**TASK PROMPT:**
Starting at the top of the listing below, copy each line exactly, stopping after the line that contains "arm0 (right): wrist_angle".

**AVAILABLE DATA:**
========================================

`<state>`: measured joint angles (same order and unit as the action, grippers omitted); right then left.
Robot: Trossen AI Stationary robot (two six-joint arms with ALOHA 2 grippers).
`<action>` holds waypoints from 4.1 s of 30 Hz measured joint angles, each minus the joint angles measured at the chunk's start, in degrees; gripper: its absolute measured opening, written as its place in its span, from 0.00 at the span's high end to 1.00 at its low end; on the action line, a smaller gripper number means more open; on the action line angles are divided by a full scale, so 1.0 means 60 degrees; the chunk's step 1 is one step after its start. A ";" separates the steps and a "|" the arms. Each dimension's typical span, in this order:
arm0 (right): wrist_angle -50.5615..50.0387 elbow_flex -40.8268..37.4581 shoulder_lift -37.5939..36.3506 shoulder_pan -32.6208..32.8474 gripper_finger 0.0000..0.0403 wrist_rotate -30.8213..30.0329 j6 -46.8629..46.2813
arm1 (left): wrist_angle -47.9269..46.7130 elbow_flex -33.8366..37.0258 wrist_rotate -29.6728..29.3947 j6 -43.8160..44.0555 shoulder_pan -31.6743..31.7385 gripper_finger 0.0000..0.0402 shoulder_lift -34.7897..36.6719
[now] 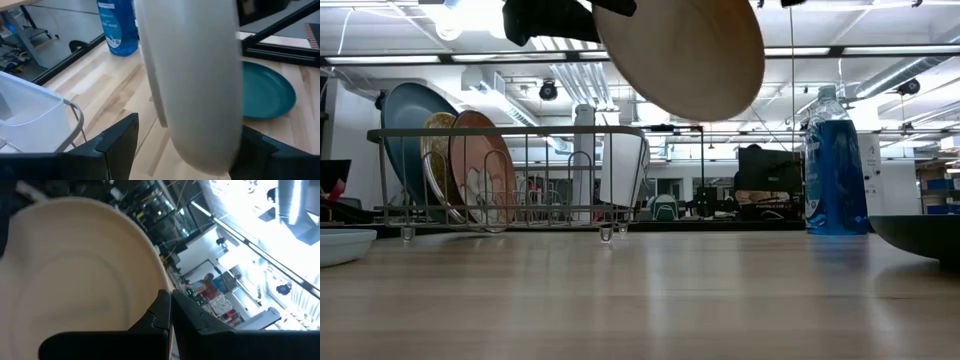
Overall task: Sort dishes
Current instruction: Put the gray plate in the dish rack
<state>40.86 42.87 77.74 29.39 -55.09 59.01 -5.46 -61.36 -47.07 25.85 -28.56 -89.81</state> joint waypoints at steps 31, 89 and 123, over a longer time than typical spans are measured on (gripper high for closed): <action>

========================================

**SOLUTION FOR THIS EXERCISE:**
`<state>`: measured joint angles (same order and unit as the action, grippers omitted); right then left.
Robot: Trossen AI Stationary robot (two six-joint arms with ALOHA 2 grippers).
`<action>` holds waypoints from 4.1 s of 30 Hz measured joint angles, each minus the joint angles measured at the chunk's start, in degrees; gripper: its absolute measured opening, written as its place in its span, from 0.00 at the span's high end to 1.00 at its low end; on the action line, a smaller gripper number means more open; on the action line angles are divided by a full scale, so 1.0 means 60 degrees; the chunk's step 1 is one step after its start. A ";" separates the steps and a "|" the arms. Each dimension's typical span, in this order:
arm0 (right): wrist_angle -50.5615..50.0387 elbow_flex -40.8268..37.4581 shoulder_lift -37.5939..36.3506 shoulder_pan -32.6208..32.8474 gripper_finger 0.0000..0.0403 wrist_rotate -30.8213..30.0329 j6 -46.8629..46.2813

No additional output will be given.